Kubu Prabowo-Gibran juga sempat menyatakan dibutuhkan dana sekitar Rp450 triliun untuk mengeksekusi usulan program tersebut dalam satu tahun.
Nilai tersebut hampir mendekati total anggaran perlindungan sosial dalam Anggaran Pendapatan dan Belanja Negara (APBN) 2024 yang berada di kisaran Rp496 triliun.
Oleh karena itu, urgensi dari usulan program makan siang gratis itu dipertanyakan. Jangan sampai, kata Wahyu, demi menjalankan kepentingan politik, anggaran yang sangat dibutuhkan oleh masyarakat miskin justru dipangkas.

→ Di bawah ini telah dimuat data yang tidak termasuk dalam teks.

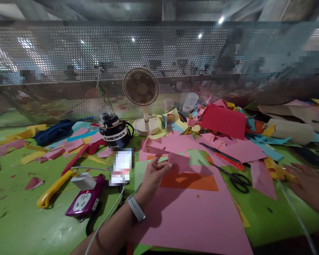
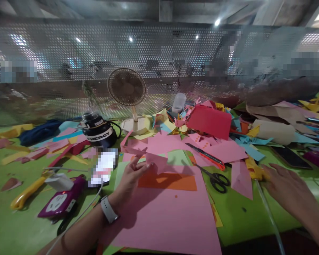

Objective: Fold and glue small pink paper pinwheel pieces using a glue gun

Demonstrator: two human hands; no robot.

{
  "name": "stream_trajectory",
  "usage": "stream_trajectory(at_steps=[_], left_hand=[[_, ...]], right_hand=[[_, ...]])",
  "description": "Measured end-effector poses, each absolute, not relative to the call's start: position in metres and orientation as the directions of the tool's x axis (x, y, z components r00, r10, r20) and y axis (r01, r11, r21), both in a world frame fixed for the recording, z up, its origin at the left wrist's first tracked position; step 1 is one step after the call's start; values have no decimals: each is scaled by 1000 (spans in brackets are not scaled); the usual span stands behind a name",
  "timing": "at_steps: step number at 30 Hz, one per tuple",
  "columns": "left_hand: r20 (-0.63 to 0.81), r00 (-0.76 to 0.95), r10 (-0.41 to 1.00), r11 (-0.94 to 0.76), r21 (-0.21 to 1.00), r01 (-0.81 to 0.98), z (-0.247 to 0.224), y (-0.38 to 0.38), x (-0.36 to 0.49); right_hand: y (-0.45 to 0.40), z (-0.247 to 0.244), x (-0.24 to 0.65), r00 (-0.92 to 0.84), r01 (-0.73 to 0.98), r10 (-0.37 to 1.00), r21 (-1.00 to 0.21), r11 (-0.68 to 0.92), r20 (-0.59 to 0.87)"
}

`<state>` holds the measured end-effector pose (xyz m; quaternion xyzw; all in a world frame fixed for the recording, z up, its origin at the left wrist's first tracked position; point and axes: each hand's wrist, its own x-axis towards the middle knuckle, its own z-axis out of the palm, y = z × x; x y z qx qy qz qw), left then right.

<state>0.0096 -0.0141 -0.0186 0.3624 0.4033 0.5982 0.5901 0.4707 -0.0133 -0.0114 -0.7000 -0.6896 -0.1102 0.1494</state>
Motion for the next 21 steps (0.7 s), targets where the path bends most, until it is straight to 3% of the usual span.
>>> stream_trajectory(at_steps=[2, 4, 8, 11, 14, 18, 21], left_hand=[[-24, -24, 999, 13, 928, -373, -20, -15, 11], [-11, -12, 1000, 6, 932, -362, -23, -15, 13], [40, 10, 999, -34, 944, -327, -29, -12, 13], [72, 43, 997, -57, 960, -274, -30, -13, 12], [114, 51, 992, -95, 955, -280, -30, -14, 11], [68, 87, 994, -33, 937, -348, -26, -13, 13], [29, 104, 994, 14, 921, -389, -25, -13, 16]], right_hand=[[-20, 2, 441, -8, 991, 889, -117, 69, 458], [-26, 19, 396, -49, 937, 855, -272, 218, 517], [-25, 48, 288, -201, 697, 859, -547, 463, 471], [-10, 54, 221, -365, 526, 824, -635, 566, 433], [10, 50, 181, -453, 408, 818, -733, 544, 355], [28, 44, 159, -484, 288, 851, -882, 374, 203], [31, 44, 155, -486, 298, 857, -888, 350, 174]])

“Kalau seandainya perlinsos dialihkan, katakanlah seperti dana subsidi, dana BOS, itu rasanya mencederai akal sehat. Karena alasan untuk dialihkan juga tidak ada,” kata Wahyu.
“Jadi jangan sampai kita menyerap atau mengambil anggaran dari bansos lainnya dan mengalihkan ke makan siang gratis yang belum tentu langsung dirasakan manfaatnya oleh orang-orang yang membutuhkan, jadi ada potensi risiko makan siang gratis itu justru diterima oleh anak-anak sekolah yang bukan berasal dari keluarga tidak mampu.”ujar Wahyu
Wahyu mengatakan, sedianya program makan siang gratis merupakan usulan program yang disampaikan oleh pasangan calon presiden dan wakil presiden Prabowo Subianto-Gibran Rakabuming Raka dalam Pilpres 2024.

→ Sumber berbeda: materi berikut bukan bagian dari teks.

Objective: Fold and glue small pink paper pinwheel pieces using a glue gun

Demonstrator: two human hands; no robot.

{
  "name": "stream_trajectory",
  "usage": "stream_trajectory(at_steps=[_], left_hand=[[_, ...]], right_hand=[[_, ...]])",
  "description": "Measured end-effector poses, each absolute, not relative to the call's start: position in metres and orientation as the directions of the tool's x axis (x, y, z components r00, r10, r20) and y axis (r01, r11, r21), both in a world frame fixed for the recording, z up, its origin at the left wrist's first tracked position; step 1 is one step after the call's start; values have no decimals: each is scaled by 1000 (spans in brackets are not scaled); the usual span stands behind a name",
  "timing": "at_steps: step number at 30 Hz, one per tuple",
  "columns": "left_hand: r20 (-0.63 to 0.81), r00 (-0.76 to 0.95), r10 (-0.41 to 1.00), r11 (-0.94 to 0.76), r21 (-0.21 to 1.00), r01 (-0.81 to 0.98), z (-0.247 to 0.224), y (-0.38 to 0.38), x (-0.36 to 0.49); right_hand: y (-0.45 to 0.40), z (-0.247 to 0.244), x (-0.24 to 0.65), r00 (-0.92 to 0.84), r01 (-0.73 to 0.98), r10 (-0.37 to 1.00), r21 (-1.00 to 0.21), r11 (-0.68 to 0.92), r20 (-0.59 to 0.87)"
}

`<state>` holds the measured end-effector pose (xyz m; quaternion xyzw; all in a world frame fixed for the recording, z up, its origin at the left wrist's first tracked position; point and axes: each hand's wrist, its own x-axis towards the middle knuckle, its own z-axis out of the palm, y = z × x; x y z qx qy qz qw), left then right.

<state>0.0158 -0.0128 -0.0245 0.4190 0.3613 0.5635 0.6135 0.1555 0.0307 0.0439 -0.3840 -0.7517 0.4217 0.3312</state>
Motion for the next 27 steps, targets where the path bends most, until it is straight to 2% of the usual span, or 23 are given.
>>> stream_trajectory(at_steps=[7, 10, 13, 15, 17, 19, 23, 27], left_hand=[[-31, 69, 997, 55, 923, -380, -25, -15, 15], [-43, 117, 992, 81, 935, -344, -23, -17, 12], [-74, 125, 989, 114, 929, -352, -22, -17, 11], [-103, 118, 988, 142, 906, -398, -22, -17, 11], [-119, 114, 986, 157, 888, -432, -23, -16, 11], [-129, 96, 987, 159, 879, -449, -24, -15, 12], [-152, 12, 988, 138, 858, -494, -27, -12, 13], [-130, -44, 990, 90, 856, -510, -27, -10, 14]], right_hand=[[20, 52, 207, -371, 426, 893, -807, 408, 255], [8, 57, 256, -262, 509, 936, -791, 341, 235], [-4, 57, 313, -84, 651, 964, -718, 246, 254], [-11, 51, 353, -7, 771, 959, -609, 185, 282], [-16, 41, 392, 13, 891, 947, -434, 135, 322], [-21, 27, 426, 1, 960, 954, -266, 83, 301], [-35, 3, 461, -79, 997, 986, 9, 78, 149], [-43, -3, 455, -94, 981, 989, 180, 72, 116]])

“Mestinya, usulan kebijakan itu dibahas pula secara resmi ketika pasangan itu telah dinyatakan secara resmi sebagai pemenang pemilu dan dilantik untuk menduduki kursi di Istana, bukan saat ini ketika hasil penghitungan resmi belum diumumkan,”tegasnya.
Sementara itu Wakil Ketua Komisi X DPR RI Abdul Fikri Faqih menolak keras wacana pemerintah yang akan mengalihkan alokasi BOS untuk realisasi program makan siang gratis. Ia menegaskan negara harus taat dengan regulasi anggaran pendidikan yang telah ditetapkan.

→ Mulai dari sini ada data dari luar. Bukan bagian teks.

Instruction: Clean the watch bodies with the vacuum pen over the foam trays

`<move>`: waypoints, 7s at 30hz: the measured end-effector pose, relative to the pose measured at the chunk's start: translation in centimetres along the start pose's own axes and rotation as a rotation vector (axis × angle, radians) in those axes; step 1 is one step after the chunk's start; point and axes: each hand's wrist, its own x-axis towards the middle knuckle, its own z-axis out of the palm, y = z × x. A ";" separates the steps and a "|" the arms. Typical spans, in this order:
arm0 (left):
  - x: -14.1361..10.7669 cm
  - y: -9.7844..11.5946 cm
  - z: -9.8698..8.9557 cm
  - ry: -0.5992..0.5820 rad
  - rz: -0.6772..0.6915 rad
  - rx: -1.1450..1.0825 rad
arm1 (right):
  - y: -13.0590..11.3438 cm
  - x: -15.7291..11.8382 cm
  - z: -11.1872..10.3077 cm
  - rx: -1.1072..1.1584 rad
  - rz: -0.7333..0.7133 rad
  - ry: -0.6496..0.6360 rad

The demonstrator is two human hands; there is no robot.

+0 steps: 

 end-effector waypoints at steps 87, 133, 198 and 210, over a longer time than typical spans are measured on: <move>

“Demi program ambisius, jangan korbankan pendidikan kita. Maka sangat disayangkan keputusan pemerintah yang diam-diam mengurangi alokasi dana BOS sebanyak Rp539 miliar pada tahun 2023 dengan alasan defisit APBN. Terlebih lagi, sebesar 50 persen BOS juga digunakan untuk membayar gaji guru dan tendik honorer,” kata Fikri, Sabtu kemarin (2/3).
Perlu diketahui, dana BOS merupakan pelaksanaan dari ketentuan Pasal 34 Undang-Undang Nomor 20 Tahun 2003 tentang Sistem Pendidikan Nasional (UU Sisdiknas). Regulasi tersebut mengamanatkan bahwa pemerintah pusat dan pemerintah daerah menjamin terselenggaranya wajib belajar minimal pada jenjang pendidikan dasar tanpa memungut biaya.
“Sebab itu, dana BOS hadir agar generasi muda dapat mengenyam pendidikan dasar tanpa kendala biaya pendidikan yang memberatkan. Jadi, jangan bebankan BOS untuk program yang tidak ada kaitannya dengan pendidikan. Silahkan, pakai anggaran lain,” serunya.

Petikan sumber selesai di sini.